What is the solution, if there is one? Coach Seebode, Oratory’s Indoor Track Coach, has discussed the possibility of “polar meets” this season. These were something that were commonplace in his high school days, and they were done then solely for the sake of getting more races in, not because they had to. A polar meet is an indoor track meet that happens outdoors. They are usually limited to a maximum of three teams, and happen in an efficient and timely manner, to prevent anyone from freezing in the cold for too long. These meets have some very defining benefits to them. One is flexibility. Since they are not officiated by the NJSIAA, it is simple for coaches to just communicate with one another and change a date, if something like bad weather were to occur. Also, these meets have the undeniable benefit of running on an outdoor track, which has fresher air, less turns, and more space, making these meets preferable to athletes just as much as they are to coaches.
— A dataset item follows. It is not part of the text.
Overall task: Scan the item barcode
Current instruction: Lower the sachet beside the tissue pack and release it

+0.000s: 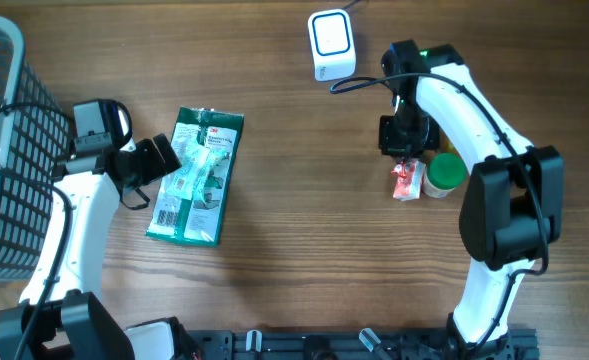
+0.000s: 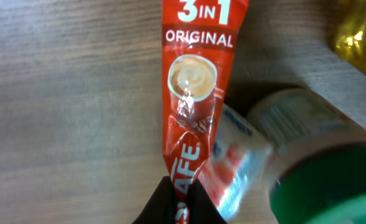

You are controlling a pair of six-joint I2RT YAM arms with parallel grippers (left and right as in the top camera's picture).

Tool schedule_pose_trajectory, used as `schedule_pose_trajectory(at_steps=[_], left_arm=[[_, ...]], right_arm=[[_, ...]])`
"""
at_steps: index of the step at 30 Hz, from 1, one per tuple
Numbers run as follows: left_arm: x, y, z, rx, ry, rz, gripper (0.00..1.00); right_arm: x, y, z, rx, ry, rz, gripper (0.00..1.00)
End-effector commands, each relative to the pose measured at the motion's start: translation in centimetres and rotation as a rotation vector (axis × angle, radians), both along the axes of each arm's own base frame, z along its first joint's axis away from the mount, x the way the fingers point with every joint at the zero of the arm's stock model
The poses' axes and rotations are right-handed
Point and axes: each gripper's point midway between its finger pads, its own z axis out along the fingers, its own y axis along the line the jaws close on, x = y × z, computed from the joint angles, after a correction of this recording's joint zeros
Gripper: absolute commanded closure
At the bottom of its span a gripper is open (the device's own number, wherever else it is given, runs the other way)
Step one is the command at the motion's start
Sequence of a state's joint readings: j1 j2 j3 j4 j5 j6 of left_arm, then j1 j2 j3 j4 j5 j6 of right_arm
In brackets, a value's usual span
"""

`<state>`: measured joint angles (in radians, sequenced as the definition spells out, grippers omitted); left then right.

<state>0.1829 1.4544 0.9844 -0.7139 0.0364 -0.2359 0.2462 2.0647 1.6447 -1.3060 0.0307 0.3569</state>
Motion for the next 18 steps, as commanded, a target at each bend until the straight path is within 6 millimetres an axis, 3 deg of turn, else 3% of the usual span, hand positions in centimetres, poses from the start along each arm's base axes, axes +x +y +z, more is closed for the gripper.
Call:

The final, and most relevant benefit of them today is that they can provide an abundance of safety, to avoid exposure of one school’s athletes to another. This can allow for an abundance of meets to occur, because they can be conducted safely. 
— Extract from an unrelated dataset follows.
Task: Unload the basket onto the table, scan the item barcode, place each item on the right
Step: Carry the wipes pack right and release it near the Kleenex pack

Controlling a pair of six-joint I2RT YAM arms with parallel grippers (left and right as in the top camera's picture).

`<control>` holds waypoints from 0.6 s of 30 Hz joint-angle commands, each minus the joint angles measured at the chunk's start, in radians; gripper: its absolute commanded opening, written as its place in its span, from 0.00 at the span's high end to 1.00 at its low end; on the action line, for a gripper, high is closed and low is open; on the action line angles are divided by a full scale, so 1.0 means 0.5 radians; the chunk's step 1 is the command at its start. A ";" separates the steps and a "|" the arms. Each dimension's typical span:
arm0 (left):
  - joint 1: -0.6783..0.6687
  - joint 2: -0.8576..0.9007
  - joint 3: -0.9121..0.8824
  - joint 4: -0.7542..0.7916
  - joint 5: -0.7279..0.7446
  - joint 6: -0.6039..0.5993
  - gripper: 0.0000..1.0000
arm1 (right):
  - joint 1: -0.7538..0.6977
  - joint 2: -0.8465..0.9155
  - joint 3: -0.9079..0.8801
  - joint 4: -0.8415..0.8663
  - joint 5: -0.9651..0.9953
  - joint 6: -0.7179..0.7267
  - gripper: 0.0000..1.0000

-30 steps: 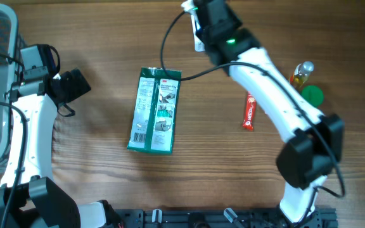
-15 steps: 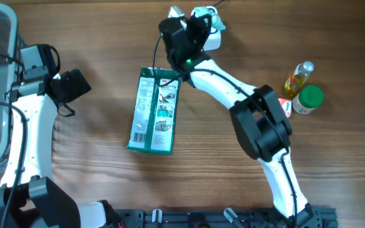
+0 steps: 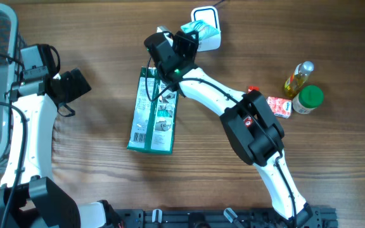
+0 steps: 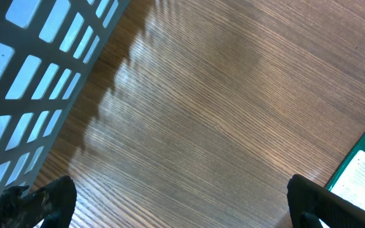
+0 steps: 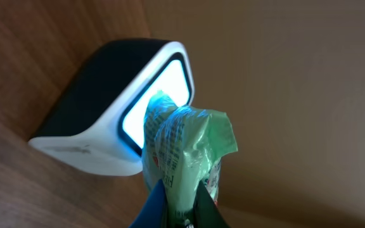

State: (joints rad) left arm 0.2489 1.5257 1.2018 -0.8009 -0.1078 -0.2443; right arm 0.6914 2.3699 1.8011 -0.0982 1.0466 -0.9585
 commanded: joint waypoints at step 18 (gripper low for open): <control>0.009 -0.014 0.018 0.006 -0.005 0.026 0.00 | -0.238 -1.086 -0.030 -2.065 -2.328 1.101 0.96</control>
State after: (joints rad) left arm 0.2489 1.5257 1.2018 -0.8028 -0.1078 -0.2443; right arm 0.6228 1.8389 1.7939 -0.9718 0.4725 -0.5758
This concept for meets is not without its negatives, however. The first and most obvious one is the temperature. Winters get cold, and running in sub freezing weather at race pace is not ideal. Temperature can not only cause discomfort, but it can impact performance as well. Warming up in the cold weather can not be as thorough, and while this may not be too detrimental for distance runners using slow twitch muscles, the sprinters accelerating at maximum speed are more prone to injury. 

Though this style of track meet certainly has its negatives, it is a great idea and one that I personally think should be employed to ensure 2020 of a winter track season. This has been a year of modifying things to best adapt to the surrounding climate, and Indoor Track should not be an exception for this.